▸ Collected data
# # # # # # #

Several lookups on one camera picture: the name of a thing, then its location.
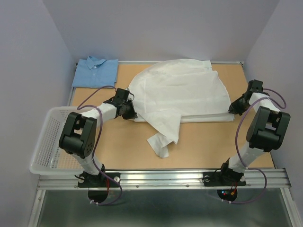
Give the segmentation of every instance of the metal frame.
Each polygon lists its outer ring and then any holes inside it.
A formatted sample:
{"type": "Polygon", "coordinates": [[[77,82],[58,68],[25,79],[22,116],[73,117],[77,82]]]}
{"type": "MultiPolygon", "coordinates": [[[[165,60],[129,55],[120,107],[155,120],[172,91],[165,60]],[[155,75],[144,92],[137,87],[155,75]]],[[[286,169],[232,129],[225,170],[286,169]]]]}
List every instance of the metal frame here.
{"type": "Polygon", "coordinates": [[[46,190],[38,190],[35,202],[32,208],[32,213],[29,218],[28,227],[36,227],[38,225],[46,190]]]}
{"type": "MultiPolygon", "coordinates": [[[[210,189],[202,183],[203,172],[209,169],[191,170],[107,170],[119,172],[120,185],[124,190],[173,190],[173,189],[210,189]]],[[[287,173],[284,169],[263,169],[267,176],[268,188],[289,188],[287,173]]],[[[263,188],[264,176],[257,170],[245,172],[246,186],[239,188],[263,188]]],[[[211,187],[212,189],[228,189],[229,187],[211,187]]],[[[87,190],[78,188],[78,180],[70,176],[41,176],[39,190],[87,190]]],[[[90,190],[106,190],[106,188],[89,188],[90,190]]]]}
{"type": "MultiPolygon", "coordinates": [[[[120,61],[119,64],[155,64],[159,61],[120,61]]],[[[214,64],[240,64],[241,61],[212,61],[214,64]]],[[[71,105],[75,89],[71,89],[68,105],[71,105]]],[[[189,170],[107,170],[121,173],[120,184],[124,190],[187,190],[187,189],[224,189],[224,187],[205,187],[201,179],[203,172],[210,169],[189,170]]],[[[267,176],[268,188],[280,188],[291,223],[294,227],[303,227],[297,207],[291,197],[291,187],[284,169],[263,169],[267,176]]],[[[256,170],[245,172],[247,185],[239,188],[263,188],[264,177],[256,170]]],[[[106,190],[106,188],[89,188],[90,190],[106,190]]],[[[37,195],[30,216],[29,227],[36,227],[44,201],[46,190],[87,190],[78,188],[78,180],[74,176],[40,176],[37,195]]]]}
{"type": "Polygon", "coordinates": [[[303,227],[297,206],[293,201],[289,188],[281,188],[281,193],[292,225],[294,227],[303,227]]]}

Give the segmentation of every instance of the wooden table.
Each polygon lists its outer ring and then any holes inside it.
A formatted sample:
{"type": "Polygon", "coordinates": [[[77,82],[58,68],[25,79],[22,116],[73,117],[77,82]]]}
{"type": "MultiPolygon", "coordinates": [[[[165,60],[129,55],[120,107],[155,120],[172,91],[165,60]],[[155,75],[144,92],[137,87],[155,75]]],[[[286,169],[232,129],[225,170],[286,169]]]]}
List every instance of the wooden table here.
{"type": "MultiPolygon", "coordinates": [[[[150,65],[119,65],[116,87],[126,88],[135,75],[150,65]]],[[[219,78],[226,86],[231,101],[247,89],[240,65],[213,64],[219,78]]],[[[72,105],[79,105],[95,89],[77,88],[72,105]]],[[[114,95],[113,89],[103,89],[86,104],[100,105],[114,95]]],[[[247,129],[254,112],[248,114],[239,134],[239,147],[245,143],[247,129]]],[[[107,169],[179,169],[219,168],[236,154],[235,132],[240,117],[233,122],[182,123],[178,144],[169,144],[169,157],[159,158],[147,139],[157,131],[146,122],[125,121],[122,117],[106,122],[96,156],[107,169]]],[[[273,168],[269,153],[264,154],[250,167],[273,168]]]]}

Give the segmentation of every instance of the crumpled white garment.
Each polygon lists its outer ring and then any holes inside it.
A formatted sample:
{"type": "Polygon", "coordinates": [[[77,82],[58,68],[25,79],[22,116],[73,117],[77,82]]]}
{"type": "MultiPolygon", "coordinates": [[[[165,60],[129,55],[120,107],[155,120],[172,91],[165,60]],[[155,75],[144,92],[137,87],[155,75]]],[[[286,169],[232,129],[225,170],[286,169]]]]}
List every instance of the crumpled white garment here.
{"type": "Polygon", "coordinates": [[[147,141],[159,157],[177,144],[181,122],[233,121],[228,92],[210,61],[180,59],[155,64],[134,77],[137,122],[147,121],[159,133],[147,141]]]}

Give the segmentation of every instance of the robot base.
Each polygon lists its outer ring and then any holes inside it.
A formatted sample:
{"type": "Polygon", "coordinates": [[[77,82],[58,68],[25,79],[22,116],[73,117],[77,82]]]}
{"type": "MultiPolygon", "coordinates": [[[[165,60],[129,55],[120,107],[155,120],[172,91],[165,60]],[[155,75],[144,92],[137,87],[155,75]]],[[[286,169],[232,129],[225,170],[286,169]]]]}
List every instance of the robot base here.
{"type": "MultiPolygon", "coordinates": [[[[235,182],[224,180],[221,176],[221,172],[203,172],[202,181],[205,187],[235,186],[235,182]]],[[[237,182],[237,186],[245,185],[245,180],[237,182]]]]}
{"type": "MultiPolygon", "coordinates": [[[[104,165],[101,168],[102,172],[105,172],[104,165]]],[[[114,179],[115,177],[119,177],[120,179],[120,173],[106,173],[107,176],[114,179]]],[[[84,178],[84,181],[82,183],[78,182],[79,188],[106,188],[106,181],[105,177],[102,174],[98,175],[91,175],[86,172],[83,172],[80,174],[81,178],[84,178]]],[[[118,185],[112,181],[109,181],[109,187],[110,188],[118,188],[118,185]]]]}

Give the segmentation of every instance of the blue shirt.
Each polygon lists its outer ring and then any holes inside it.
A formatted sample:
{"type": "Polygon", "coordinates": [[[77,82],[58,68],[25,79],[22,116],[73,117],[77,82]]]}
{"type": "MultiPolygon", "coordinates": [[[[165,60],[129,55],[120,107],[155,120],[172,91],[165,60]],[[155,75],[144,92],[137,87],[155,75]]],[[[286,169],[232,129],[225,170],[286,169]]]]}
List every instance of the blue shirt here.
{"type": "Polygon", "coordinates": [[[89,56],[86,60],[79,60],[72,86],[90,88],[115,86],[117,73],[118,59],[105,60],[89,56]]]}

# # # # # # #

▸ Exercise instructions
What is wanted is a verbatim transcription of every record above, pictures excluded.

▸ Solution to this problem
Several lookups on one camera picture: the name of a thing, then its location.
Give the segmentation of every instance of the metal frame.
Each polygon lists its outer ring and then any holes inside it.
A formatted sample:
{"type": "Polygon", "coordinates": [[[77,82],[58,68],[25,79],[22,116],[73,117],[77,82]]]}
{"type": "MultiPolygon", "coordinates": [[[[165,60],[129,55],[120,107],[155,120],[172,91],[165,60]],[[155,75],[144,92],[137,87],[155,75]]],[[[286,169],[232,129],[225,170],[286,169]]]]}
List every instance of the metal frame here.
{"type": "Polygon", "coordinates": [[[46,190],[38,190],[35,202],[32,208],[32,213],[29,218],[28,227],[36,227],[38,225],[46,190]]]}
{"type": "MultiPolygon", "coordinates": [[[[210,189],[202,183],[203,172],[209,169],[191,170],[107,170],[119,172],[120,185],[124,190],[173,190],[173,189],[210,189]]],[[[287,173],[284,169],[263,169],[267,176],[268,188],[289,188],[287,173]]],[[[263,188],[264,176],[257,170],[245,172],[246,186],[239,188],[263,188]]],[[[211,187],[212,189],[228,189],[229,187],[211,187]]],[[[87,190],[78,188],[78,180],[70,176],[41,176],[39,190],[87,190]]],[[[90,190],[106,190],[106,188],[89,188],[90,190]]]]}
{"type": "MultiPolygon", "coordinates": [[[[120,61],[119,64],[155,64],[159,61],[120,61]]],[[[214,64],[240,64],[241,61],[212,61],[214,64]]],[[[71,105],[75,89],[71,89],[68,105],[71,105]]],[[[189,170],[107,170],[121,173],[120,184],[124,190],[187,190],[187,189],[224,189],[224,187],[205,187],[201,179],[203,172],[210,169],[189,170]]],[[[267,176],[268,188],[280,188],[291,223],[294,227],[303,227],[297,207],[291,197],[291,187],[284,169],[263,169],[267,176]]],[[[256,170],[245,172],[247,185],[239,188],[263,188],[264,177],[256,170]]],[[[106,190],[106,188],[89,188],[90,190],[106,190]]],[[[37,195],[30,216],[29,227],[36,227],[44,201],[46,190],[87,190],[78,188],[78,180],[74,176],[40,176],[37,195]]]]}
{"type": "Polygon", "coordinates": [[[303,227],[297,206],[293,201],[289,188],[281,188],[281,193],[292,225],[294,227],[303,227]]]}

Give the segmentation of every instance of the wooden table.
Each polygon lists its outer ring and then any holes inside it.
A formatted sample:
{"type": "Polygon", "coordinates": [[[77,82],[58,68],[25,79],[22,116],[73,117],[77,82]]]}
{"type": "MultiPolygon", "coordinates": [[[[165,60],[129,55],[120,107],[155,120],[172,91],[165,60]],[[155,75],[144,92],[137,87],[155,75]]],[[[286,169],[232,129],[225,170],[286,169]]]]}
List every instance of the wooden table here.
{"type": "MultiPolygon", "coordinates": [[[[150,65],[119,65],[116,87],[126,88],[135,75],[150,65]]],[[[219,78],[226,86],[231,101],[247,89],[240,65],[213,64],[219,78]]],[[[72,105],[79,105],[95,89],[77,88],[72,105]]],[[[114,95],[113,89],[103,89],[86,104],[100,105],[114,95]]],[[[247,129],[254,112],[248,114],[239,134],[239,147],[245,143],[247,129]]],[[[107,169],[179,169],[219,168],[236,154],[235,132],[240,117],[233,122],[182,123],[178,144],[169,144],[169,157],[159,158],[147,139],[157,131],[146,122],[125,121],[122,117],[106,122],[96,156],[107,169]]],[[[273,168],[269,153],[264,154],[250,167],[273,168]]]]}

Give the segmentation of every instance of the crumpled white garment.
Each polygon lists its outer ring and then any holes inside it.
A formatted sample:
{"type": "Polygon", "coordinates": [[[77,82],[58,68],[25,79],[22,116],[73,117],[77,82]]]}
{"type": "MultiPolygon", "coordinates": [[[[165,60],[129,55],[120,107],[155,120],[172,91],[165,60]],[[155,75],[144,92],[137,87],[155,75]]],[[[286,169],[232,129],[225,170],[286,169]]]]}
List every instance of the crumpled white garment here.
{"type": "Polygon", "coordinates": [[[147,141],[159,157],[177,144],[181,122],[233,121],[228,92],[210,61],[180,59],[155,64],[134,77],[137,122],[147,121],[159,133],[147,141]]]}

Give the segmentation of every instance of the robot base.
Each polygon lists its outer ring and then any holes inside it.
A formatted sample:
{"type": "Polygon", "coordinates": [[[77,82],[58,68],[25,79],[22,116],[73,117],[77,82]]]}
{"type": "MultiPolygon", "coordinates": [[[[165,60],[129,55],[120,107],[155,120],[172,91],[165,60]],[[155,75],[144,92],[137,87],[155,75]]],[[[286,169],[232,129],[225,170],[286,169]]]]}
List every instance of the robot base here.
{"type": "MultiPolygon", "coordinates": [[[[235,182],[224,180],[221,176],[221,172],[203,172],[202,181],[205,187],[235,186],[235,182]]],[[[237,182],[237,186],[245,185],[245,180],[237,182]]]]}
{"type": "MultiPolygon", "coordinates": [[[[104,165],[101,168],[102,172],[105,172],[104,165]]],[[[114,179],[115,177],[119,177],[120,179],[120,173],[106,173],[107,176],[114,179]]],[[[84,178],[84,181],[82,183],[78,182],[79,188],[106,188],[106,181],[105,177],[102,174],[98,175],[91,175],[86,172],[83,172],[80,174],[81,178],[84,178]]],[[[118,185],[112,181],[109,181],[109,187],[110,188],[118,188],[118,185]]]]}

Give the segmentation of every instance of the blue shirt.
Each polygon lists its outer ring and then any holes inside it.
A formatted sample:
{"type": "Polygon", "coordinates": [[[77,82],[58,68],[25,79],[22,116],[73,117],[77,82]]]}
{"type": "MultiPolygon", "coordinates": [[[[165,60],[129,55],[120,107],[155,120],[172,91],[165,60]],[[155,75],[144,92],[137,87],[155,75]]],[[[286,169],[232,129],[225,170],[286,169]]]]}
List every instance of the blue shirt here.
{"type": "Polygon", "coordinates": [[[89,56],[86,60],[79,60],[72,86],[90,88],[115,86],[117,73],[118,59],[105,60],[89,56]]]}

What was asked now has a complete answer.